Early life and career
Wineland was born in Wauwatosa, Wisconsin. He lived in Denver until he was three years old, at which time his family moved to Sacramento, California. Wineland graduated from Encina High School in Sacramento in 1961. In Sept. 1961 - Dec. 1963, he studied at University of California, Davis. He received his bachelor's degree in physics from the University of California, Berkeley in 1965 and his master's and doctoral degrees in physics from Harvard University. He completed his PhD in 1970, supervised by Norman Foster Ramsey, Jr. His doctoral dissertation is titled "The Atomic Deuterium Maser". He then performed postdoctoral research in Hans Dehmelt's group at the University of Washington where he investigated electrons in ion traps.  In 1975, he joined the National Bureau of Standards (now called NIST), where he started the ion storage group and is on the physics faculty of the University of Colorado at Boulder. In January 2018, Wineland moved to the Department of Physics University of Oregon  as a Knight Research Professor, while still being engaged with the Ion Storage Group at NIST in a consulting role.

Wineland was the first to laser-cool ions in 1978.  His NIST group uses trapped ions in many experiments on fundamental physics, and quantum state control.  They have demonstrated optical techniques to prepare ground, superposition and entangled states. This work has led to advances in spectroscopy, atomic clocks and quantum information.  In 1995 he created the first single atom quantum logic gate and was the first to quantum teleport information in massive particles in 2004. Wineland implemented the most precise atomic clock using quantum logic on a single aluminum ion in 2005.

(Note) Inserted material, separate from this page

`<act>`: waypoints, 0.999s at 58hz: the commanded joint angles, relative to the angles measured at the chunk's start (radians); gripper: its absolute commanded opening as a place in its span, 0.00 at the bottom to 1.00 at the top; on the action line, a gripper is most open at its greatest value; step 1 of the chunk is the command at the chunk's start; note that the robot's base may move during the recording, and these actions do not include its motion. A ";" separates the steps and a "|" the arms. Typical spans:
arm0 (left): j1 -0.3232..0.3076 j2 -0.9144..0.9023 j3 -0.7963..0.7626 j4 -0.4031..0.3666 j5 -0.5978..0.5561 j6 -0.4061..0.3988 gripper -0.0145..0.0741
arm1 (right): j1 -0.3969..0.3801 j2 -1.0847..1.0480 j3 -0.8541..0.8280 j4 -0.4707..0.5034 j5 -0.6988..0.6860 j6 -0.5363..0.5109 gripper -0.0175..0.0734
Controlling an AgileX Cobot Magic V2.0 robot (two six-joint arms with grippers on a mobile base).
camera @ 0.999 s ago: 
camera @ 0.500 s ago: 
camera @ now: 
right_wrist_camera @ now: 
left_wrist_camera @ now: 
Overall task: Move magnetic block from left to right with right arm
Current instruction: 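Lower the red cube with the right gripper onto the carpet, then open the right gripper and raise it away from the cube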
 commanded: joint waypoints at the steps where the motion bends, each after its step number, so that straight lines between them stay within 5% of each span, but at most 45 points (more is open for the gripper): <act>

Wineland is a fellow of the American Physical Society and the American Optical Society, and was elected to the National Academy of Sciences in 1992. He shared the 2012 Nobel Prize in Physics with French physicist Serge Haroche "for ground-breaking experimental methods that enable measuring and manipulation of individual quantum systems."

Family
Wineland is married to Sedna Quimby-Wineland, and they have two sons.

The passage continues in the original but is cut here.